Côte d’Ivoire-AIP/ Atelier de restitution des résultats du projet de prévention et de gestion des conflits dans les universités publiques de Côte d’Ivoire

Bouaké, 09 oct 2021 (AIP)- L’amphi KA de l’Université Alassane Ouattara (UAO) de Bouaké a abrité vendredi 08 octobre 2021 l’atelier de restitution des résultats du projet de prévention et de gestion des conflits dans les universités publiques de Côte d’Ivoire co-implémenté par Indigo Côte d’Ivoire et l’ONG internationale Interpeace dans trois universités publiques à savoir l’université Félix Houphouët Boigny, l’université Nangui Abrogoua et l’université Alassane Ouattara.

Au cours des travaux de cet atelier de restitution, les initiateurs ont expliqué que ce projet est une étude participative sur les défis et opportunités à la paix en milieu universitaire. Le chef de projet à Indigo Côte d’Ivoire, Joël Kouassi, a invité les différentes parties prenantes à proposer des pistes de solutions solides afin de rendre l’espace universitaire convivial.
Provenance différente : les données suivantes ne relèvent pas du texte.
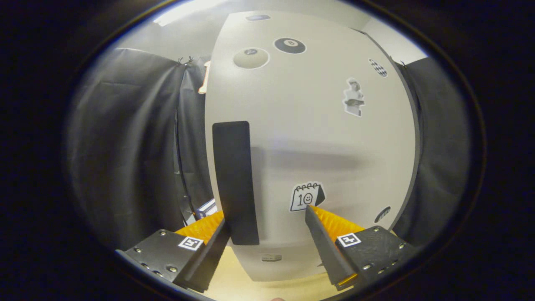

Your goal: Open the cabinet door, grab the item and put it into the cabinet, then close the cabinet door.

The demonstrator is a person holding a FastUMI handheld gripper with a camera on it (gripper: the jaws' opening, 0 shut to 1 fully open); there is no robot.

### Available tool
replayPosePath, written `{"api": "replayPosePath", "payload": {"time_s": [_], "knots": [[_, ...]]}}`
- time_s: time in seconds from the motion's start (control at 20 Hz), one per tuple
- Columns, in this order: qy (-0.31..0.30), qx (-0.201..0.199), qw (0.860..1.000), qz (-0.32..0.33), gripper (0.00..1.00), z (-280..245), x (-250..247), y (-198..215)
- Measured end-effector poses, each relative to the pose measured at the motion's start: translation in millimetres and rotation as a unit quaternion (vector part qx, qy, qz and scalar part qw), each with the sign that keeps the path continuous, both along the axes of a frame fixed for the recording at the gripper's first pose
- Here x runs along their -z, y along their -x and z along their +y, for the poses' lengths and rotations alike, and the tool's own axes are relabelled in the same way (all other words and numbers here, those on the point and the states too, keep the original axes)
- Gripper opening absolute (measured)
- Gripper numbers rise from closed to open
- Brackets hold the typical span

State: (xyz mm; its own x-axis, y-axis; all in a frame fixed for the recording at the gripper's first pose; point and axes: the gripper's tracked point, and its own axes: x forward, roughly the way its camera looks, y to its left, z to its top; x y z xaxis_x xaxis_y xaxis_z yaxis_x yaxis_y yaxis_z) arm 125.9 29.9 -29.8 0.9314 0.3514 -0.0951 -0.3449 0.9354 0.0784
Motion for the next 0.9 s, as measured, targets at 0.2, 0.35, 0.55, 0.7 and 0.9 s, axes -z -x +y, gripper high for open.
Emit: {"api": "replayPosePath", "payload": {"time_s": [0.2, 0.35, 0.55, 0.7, 0.9], "knots": [[0.0, 0.035, 0.999, -0.017, 1.0, 2.7, 0.1, -10.8], [0.003, 0.055, 0.998, -0.029, 1.0, 4.2, -0.3, -12.0], [0.003, 0.076, 0.996, -0.041, 1.0, 3.2, -2.3, -8.8], [0.006, 0.082, 0.996, -0.042, 1.0, 3.8, -2.1, -10.1], [0.006, 0.083, 0.996, -0.042, 1.0, 3.7, -2.2, -8.9]]}}
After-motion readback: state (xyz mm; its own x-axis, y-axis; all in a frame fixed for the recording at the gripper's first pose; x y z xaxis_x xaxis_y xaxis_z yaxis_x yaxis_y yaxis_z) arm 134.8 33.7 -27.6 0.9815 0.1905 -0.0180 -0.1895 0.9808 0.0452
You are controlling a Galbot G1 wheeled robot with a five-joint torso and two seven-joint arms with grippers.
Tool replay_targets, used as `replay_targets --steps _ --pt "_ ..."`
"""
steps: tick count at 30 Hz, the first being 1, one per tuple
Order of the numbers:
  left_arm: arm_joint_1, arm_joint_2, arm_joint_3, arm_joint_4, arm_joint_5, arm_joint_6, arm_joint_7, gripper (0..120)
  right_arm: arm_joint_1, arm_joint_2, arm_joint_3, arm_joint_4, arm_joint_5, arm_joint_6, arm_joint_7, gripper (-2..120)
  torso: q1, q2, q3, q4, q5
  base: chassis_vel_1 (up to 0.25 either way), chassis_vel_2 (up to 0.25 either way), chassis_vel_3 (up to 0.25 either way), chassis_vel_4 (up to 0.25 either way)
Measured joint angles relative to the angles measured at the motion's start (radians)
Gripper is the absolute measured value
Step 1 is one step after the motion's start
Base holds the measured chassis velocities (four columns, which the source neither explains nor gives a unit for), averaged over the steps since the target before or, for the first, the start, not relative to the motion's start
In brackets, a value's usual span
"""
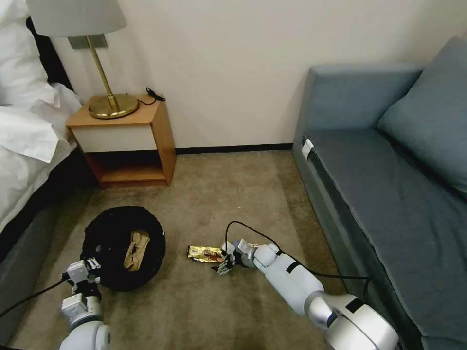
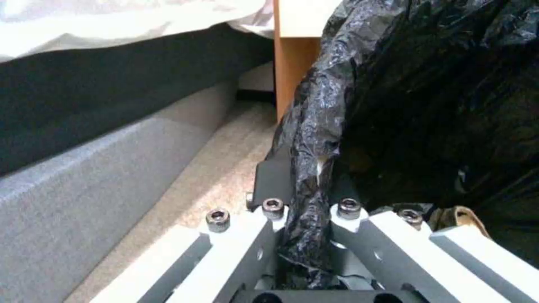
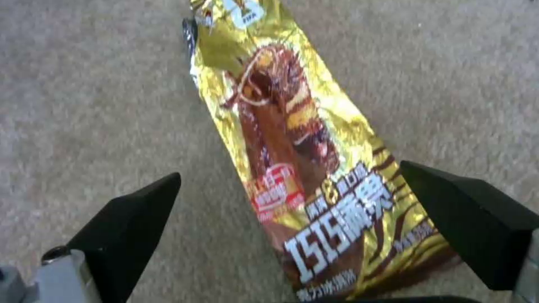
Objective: Pick up the trash bin, then pick up the garbage on the floor and place it into the trash bin.
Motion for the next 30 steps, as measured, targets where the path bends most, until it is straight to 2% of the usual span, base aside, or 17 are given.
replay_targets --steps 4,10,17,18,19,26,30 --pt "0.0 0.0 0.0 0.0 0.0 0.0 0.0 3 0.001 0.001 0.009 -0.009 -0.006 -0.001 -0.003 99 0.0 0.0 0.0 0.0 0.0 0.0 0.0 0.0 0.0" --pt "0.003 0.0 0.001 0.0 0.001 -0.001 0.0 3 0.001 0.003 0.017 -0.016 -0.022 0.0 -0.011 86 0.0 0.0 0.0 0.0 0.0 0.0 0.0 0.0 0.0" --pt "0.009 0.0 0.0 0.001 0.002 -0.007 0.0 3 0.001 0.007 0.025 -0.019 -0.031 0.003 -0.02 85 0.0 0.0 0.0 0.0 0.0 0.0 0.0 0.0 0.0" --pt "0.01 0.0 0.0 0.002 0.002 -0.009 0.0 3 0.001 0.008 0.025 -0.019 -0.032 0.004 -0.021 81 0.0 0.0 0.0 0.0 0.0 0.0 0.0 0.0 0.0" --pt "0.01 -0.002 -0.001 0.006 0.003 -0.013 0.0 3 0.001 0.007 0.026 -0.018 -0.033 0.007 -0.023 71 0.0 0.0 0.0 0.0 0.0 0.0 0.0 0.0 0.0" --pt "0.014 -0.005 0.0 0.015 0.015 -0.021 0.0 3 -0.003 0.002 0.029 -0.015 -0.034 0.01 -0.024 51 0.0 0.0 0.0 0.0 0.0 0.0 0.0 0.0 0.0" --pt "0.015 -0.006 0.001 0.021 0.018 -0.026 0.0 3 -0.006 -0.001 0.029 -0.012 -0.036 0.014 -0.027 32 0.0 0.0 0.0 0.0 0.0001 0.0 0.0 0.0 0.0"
« Trois facteurs ont émergé durant l’étude dont les dynamiques socio-politique et leur influence en termes de remise en cause du rôle régulateur de l’État dans nos espaces universitaires, la gouvernance institutionnelle au niveau de l’université et les luttes de positionnements autour des espaces universitaires et enfin la culture de l’impunité et l’affaiblissement des mécanismes de résolution pour la consolidation de la paix dans l’espace universitaire. Nous demandons aux parties prenantes d’approfondir ces quelques pistes de solutions à savoir le rétablissement de la confiance, la transparence de toutes les opportunités de l’espace universitaire et la réduction de la violence », a-t-il indiqué.

Cette initiative a été saluée par le coordinateur régional la Fesci de Gbêkê, Soro Seydou. « C’est une très bonne initiative, car il est mieux de vivre en paix. Grâce à cet atelier nous avons compris que ce n’est pas seulement les organisations syndicales qui entraînent la violence dans les espaces universitaires, mais l’administration en fait partie. Pour avoir un espace de paix dans nos universités, il faudrait inclure tous les acteurs dans les prises de décisions » a-t-il dit.